21 thoughts on “When Characters Get Together

  1. My characters do talk to me, but not at any great length. Minor characters are no exception. Here’s how one of those snuck something past me, and I had zero idea why, at the time. {Excerpts from “Sail Away on My Silver Dream”}:

    ❦ Page 48: Uncle Vince drove Dad and me to the mall to get some ice cream for after dinner and so Dad could return the presents we’d bought for Mom. At the last minute, I asked if I could keep the angel pin. It seemed really important to have that pin, even though Mom wasn’t there to give it to. Dad started to argue with me about it, but Uncle Vince said something to him, and Dad said it was okay to hang onto it as long as I wanted to.

    Later in the book, Sharon is unhappy at home and at school and tells David “The truth is, I’m absolutely miserable.”

    ❦ Page 91: I wished there was something I could do to help Sharon, but I couldn’t think of anything. I decided the best thing I could do was to look for a really awesome treasure to give her the next time we sailed together. Then I thought of something.

    Thanks to “Uncle Vince,” David has a present of great emotional significance to give to Sharon. I may reunite them in a sequel.

    • Sometimes those “throw away” lines lead to significant points. I had to rethink the protagonist in Danger in Deer Ridge because of line I’d added to When Danger Calls, which was three books earlier. I’m glad I went back and checked to see how much I’d already introduced about that character or I’d never have remembered that detail.
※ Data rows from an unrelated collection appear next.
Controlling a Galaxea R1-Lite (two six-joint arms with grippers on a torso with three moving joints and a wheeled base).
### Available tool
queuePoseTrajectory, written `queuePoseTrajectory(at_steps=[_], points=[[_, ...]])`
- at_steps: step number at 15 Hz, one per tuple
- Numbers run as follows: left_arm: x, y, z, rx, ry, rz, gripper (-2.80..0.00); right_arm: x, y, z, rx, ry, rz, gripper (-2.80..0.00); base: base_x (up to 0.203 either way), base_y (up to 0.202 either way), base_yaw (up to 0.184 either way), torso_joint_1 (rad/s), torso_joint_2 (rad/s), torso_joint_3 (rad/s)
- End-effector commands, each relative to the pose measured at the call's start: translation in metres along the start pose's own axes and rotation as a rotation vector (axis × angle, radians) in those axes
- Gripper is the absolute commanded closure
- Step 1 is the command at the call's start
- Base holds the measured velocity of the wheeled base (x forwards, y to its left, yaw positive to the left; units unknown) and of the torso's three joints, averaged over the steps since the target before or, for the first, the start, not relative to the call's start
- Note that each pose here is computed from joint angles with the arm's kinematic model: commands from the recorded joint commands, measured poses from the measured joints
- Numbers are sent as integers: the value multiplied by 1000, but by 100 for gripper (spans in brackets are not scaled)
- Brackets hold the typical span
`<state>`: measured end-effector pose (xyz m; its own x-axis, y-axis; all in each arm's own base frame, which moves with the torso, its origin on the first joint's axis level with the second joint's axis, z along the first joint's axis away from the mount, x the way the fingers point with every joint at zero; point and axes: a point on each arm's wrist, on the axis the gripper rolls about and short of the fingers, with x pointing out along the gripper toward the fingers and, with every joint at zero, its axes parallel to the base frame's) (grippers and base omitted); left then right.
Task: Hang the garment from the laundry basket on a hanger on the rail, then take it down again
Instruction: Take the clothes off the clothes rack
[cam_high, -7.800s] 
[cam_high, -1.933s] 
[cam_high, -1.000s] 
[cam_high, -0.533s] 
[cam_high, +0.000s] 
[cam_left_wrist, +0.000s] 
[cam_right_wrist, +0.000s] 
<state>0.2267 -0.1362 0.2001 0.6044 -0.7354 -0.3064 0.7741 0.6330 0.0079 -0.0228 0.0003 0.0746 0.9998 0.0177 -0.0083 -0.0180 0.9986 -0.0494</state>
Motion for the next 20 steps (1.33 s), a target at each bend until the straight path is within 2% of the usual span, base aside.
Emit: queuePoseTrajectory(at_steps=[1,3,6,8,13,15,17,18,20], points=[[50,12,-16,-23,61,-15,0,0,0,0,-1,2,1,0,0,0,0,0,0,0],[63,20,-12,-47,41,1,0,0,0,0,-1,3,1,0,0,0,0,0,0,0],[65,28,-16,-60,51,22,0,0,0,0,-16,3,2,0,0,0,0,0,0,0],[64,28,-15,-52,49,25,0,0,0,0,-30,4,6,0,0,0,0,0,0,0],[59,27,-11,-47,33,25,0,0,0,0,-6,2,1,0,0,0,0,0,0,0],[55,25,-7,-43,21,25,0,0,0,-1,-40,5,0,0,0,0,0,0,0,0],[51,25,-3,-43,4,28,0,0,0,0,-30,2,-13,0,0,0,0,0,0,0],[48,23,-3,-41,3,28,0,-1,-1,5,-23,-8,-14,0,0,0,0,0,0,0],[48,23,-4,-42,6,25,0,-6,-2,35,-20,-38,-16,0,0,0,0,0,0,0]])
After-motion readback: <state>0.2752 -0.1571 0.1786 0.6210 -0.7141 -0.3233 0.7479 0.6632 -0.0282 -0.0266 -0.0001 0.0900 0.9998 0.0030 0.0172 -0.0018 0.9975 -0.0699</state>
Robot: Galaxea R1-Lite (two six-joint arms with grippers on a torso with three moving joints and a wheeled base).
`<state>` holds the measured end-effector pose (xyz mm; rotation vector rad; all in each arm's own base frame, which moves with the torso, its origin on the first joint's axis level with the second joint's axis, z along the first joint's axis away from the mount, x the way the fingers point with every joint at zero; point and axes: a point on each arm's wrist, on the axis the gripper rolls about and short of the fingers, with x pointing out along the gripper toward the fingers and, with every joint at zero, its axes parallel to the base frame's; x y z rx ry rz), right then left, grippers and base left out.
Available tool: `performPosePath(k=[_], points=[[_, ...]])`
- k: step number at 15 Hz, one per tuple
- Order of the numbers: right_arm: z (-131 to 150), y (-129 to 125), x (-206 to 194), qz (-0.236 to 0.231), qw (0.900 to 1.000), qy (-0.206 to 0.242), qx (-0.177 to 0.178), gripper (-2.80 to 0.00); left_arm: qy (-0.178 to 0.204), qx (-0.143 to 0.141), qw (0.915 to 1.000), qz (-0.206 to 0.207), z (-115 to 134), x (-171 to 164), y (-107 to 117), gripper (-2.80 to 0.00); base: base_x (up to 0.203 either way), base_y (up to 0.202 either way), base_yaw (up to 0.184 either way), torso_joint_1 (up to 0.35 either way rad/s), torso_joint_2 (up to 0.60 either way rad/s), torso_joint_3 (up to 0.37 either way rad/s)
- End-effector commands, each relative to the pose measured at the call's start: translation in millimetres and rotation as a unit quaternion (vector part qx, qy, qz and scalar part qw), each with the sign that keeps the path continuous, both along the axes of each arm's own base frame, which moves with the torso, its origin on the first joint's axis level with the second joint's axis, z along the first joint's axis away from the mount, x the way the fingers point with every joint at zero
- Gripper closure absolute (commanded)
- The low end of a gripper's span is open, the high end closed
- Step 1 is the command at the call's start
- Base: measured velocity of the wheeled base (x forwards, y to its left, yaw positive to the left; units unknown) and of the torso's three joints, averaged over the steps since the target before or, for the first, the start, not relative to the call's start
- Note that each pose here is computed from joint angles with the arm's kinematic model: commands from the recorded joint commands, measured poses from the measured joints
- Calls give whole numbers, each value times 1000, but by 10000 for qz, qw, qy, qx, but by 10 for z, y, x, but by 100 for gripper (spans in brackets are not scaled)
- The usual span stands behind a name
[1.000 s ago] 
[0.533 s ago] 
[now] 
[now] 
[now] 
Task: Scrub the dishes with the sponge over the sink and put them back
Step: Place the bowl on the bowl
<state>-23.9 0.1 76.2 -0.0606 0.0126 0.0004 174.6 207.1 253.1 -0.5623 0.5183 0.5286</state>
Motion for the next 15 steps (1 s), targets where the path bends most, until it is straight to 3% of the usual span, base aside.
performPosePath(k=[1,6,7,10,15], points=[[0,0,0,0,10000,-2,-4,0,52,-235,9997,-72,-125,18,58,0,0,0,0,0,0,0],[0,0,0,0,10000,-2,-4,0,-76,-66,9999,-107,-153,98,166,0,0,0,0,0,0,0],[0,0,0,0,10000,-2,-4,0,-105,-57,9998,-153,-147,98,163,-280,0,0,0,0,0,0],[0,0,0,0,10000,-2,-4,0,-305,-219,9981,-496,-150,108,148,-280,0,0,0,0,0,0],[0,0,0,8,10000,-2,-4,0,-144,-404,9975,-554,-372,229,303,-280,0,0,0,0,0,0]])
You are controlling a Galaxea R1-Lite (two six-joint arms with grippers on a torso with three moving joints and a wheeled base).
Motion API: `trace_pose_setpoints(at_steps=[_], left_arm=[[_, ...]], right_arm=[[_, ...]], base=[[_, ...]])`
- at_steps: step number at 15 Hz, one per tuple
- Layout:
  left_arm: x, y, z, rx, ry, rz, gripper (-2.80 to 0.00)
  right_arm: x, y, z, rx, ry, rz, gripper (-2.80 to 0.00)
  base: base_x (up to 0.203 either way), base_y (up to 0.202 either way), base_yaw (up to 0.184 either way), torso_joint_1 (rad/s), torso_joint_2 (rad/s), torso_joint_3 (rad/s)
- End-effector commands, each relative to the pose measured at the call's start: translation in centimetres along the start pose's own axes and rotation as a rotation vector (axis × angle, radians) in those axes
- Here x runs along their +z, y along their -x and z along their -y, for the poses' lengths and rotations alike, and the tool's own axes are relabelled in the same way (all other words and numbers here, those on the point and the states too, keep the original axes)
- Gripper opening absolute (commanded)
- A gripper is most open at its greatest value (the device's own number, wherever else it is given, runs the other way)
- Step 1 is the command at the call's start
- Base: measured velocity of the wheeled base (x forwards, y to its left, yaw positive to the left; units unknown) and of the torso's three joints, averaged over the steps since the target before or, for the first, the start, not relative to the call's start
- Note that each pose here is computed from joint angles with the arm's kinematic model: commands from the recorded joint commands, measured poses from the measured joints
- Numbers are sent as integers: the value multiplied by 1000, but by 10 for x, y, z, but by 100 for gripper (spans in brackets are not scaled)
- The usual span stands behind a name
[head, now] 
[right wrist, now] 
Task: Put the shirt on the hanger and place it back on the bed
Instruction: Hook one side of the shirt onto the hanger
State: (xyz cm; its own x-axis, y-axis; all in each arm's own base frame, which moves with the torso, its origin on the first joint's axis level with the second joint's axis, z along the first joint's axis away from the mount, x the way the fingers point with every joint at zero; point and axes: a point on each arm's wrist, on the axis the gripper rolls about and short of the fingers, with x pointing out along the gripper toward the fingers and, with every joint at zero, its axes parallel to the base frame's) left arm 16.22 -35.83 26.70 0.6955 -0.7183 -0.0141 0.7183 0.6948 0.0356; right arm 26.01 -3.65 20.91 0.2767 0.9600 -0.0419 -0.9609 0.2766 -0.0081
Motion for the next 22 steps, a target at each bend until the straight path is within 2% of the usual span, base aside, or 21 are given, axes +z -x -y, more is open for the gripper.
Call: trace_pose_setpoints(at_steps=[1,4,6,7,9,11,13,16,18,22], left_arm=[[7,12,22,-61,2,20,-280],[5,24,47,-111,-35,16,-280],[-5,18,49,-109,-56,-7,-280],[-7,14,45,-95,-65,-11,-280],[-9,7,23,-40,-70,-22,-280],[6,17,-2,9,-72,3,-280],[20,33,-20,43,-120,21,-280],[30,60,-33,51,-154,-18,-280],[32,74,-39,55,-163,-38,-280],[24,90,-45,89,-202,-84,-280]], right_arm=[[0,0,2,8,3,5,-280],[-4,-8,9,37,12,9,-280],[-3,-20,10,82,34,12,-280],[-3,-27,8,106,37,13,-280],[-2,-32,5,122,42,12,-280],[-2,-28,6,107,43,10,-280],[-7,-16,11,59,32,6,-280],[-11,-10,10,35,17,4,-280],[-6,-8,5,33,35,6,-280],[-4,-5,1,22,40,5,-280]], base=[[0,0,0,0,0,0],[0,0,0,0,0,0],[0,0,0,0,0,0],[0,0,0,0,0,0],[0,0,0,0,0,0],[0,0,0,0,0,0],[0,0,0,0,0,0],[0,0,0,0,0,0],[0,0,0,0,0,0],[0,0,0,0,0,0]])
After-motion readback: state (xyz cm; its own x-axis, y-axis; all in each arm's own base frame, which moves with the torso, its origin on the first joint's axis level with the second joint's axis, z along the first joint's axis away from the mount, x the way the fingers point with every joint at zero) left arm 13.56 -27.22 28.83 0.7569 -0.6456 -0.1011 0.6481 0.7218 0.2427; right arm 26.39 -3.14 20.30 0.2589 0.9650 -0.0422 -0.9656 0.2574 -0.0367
      • My mentor, Edith Battles, said she often found that she’d written little details that turned out to be big details, a few chapters later. Our Unconscious (or Guardienne) is often way ahead of our frontal cortex.
        From my new book: A playwright, John Guare (rhymes with fair), got stuck while writing the first act of his new play, Muzeeka. To distract himself, he went thru some of his recently-deceased father’s correspondence. Therein, he found a long note he’d written to his dad two years previously, while sheltering from a rainstorm in an Italian museum. One page of the note was a monologue. That page fit seamlessly into Act I. His inner playwright knew he’d already written the missing piece of the play and wasn’t cooperating.

  2. Terry, what a fresh, fun idea! I never thought of what my characters think of me. This exercise would be a terrific way to unblock yourself.

    Thanks for this twist on the voice journal!

  3. Long after I finish my stories, some of my characters live rent free in my head and will often be in my dreams or that dream state between waking and sleeping. The characters from my first three books, a trilogy, have hung around for over 40 years.

  4. What a fun and revealing writing exercise, Terry. I’ll definitely have to try this. Great way to become unstuck.

    The heroine of my Empowered series, Mathilda Brandt, after the end of the saga, is now raising her daughter and helping her found family deal with the extraordinary power each person now possesses, in small measure, which connects them to the living world.

    My librarian sleuth Meg and her friends are working at the library, going on skate dates and seeing movies in the mid-1980s.

  5. I loved your story! Made me smile.

    I have an opposite relationship with my characters. They won’t leave me alone, especially the first few weeks, months?, they are like, oh you have to do something? Listen to this episode of my life then we’ll jump fifteen years into the future, then go back to that other thing.

  6. Before writing each day, Sue Grafton would write a “letter” to her book, and listen. I’ve found that a beneficial exercise, for when the characters talk to me they reveal what’s going on “off screen.” I call this the “Shadow story,” and it’s essential to my plotting. I want all the characters, especially the bad guys, operating at maximum capcity. When I know what the baddies are doing when not on the page, the plot almost writes itself.

    • Jeffrey Deaver would do something similar. Have a discussion with himself to get started. Right now, I need to find out if one of my characters is actually a bad guy. Make that two characters. And why did the protagonist’s sister die? Initially, it was a conflict/tension issue, but she’s speaking to me from the grave saying there’s a lot more story here.